This task calls for the complete listing below, reproduced exactly.

━━━━━━━━━━━━━━━━━━━━

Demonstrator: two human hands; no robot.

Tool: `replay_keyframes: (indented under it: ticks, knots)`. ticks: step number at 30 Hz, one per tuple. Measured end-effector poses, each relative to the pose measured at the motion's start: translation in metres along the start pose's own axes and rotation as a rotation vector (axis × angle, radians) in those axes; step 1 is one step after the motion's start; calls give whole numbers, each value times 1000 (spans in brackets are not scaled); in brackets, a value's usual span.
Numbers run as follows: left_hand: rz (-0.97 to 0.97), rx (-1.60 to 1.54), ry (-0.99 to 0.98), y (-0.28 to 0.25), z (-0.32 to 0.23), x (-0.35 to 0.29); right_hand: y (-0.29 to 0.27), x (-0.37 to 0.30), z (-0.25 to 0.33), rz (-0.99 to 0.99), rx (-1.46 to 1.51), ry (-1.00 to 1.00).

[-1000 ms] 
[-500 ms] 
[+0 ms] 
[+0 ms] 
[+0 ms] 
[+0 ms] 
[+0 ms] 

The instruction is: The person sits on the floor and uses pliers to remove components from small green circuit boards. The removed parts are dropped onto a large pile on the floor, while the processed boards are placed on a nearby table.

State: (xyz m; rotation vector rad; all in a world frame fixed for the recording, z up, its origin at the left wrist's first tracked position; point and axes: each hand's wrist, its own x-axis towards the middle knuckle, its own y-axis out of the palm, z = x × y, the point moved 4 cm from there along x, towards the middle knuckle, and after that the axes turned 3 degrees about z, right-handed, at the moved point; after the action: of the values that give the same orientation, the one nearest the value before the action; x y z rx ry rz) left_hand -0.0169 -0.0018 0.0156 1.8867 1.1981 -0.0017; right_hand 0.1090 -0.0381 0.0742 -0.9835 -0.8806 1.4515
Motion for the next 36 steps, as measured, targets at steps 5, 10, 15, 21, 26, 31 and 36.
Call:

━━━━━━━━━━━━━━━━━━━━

RESULT OF THE TASK:
Demonstrator: two human hands; no robot.

Tool: `replay_keyframes: (indented under it: ticks, knots)`. ticks: step number at 30 Hz, one per tuple. Measured end-effector poses, each relative to the pose measured at the motion's start: translation in metres along the start pose's own axes and rotation as a rotation vector (axis × angle, radians) in those axes; step 1 is one step after the motion's start; calls give whole numbers, each value times 1000 (spans in brackets are not scaled); in brackets, a value's usual span.
Numbers run as follows: left_hand: rz (-0.97 to 0.97), rx (-1.60 to 1.54), ry (-0.99 to 0.98), y (-0.28 to 0.25), z (-0.32 to 0.23), x (-0.35 to 0.29); right_hand: y (-0.29 to 0.27), x (-0.37 to 0.30), z (-0.25 to 0.33), rz (-0.99 to 0.99), rx (-1.46 to 1.51), ry (-1.00 to 1.00).

[-1000 ms] 
[-500 ms] 
[+0 ms] 
[+0 ms] 
[+0 ms] 
[+0 ms] 
[+0 ms] 

The instruction is: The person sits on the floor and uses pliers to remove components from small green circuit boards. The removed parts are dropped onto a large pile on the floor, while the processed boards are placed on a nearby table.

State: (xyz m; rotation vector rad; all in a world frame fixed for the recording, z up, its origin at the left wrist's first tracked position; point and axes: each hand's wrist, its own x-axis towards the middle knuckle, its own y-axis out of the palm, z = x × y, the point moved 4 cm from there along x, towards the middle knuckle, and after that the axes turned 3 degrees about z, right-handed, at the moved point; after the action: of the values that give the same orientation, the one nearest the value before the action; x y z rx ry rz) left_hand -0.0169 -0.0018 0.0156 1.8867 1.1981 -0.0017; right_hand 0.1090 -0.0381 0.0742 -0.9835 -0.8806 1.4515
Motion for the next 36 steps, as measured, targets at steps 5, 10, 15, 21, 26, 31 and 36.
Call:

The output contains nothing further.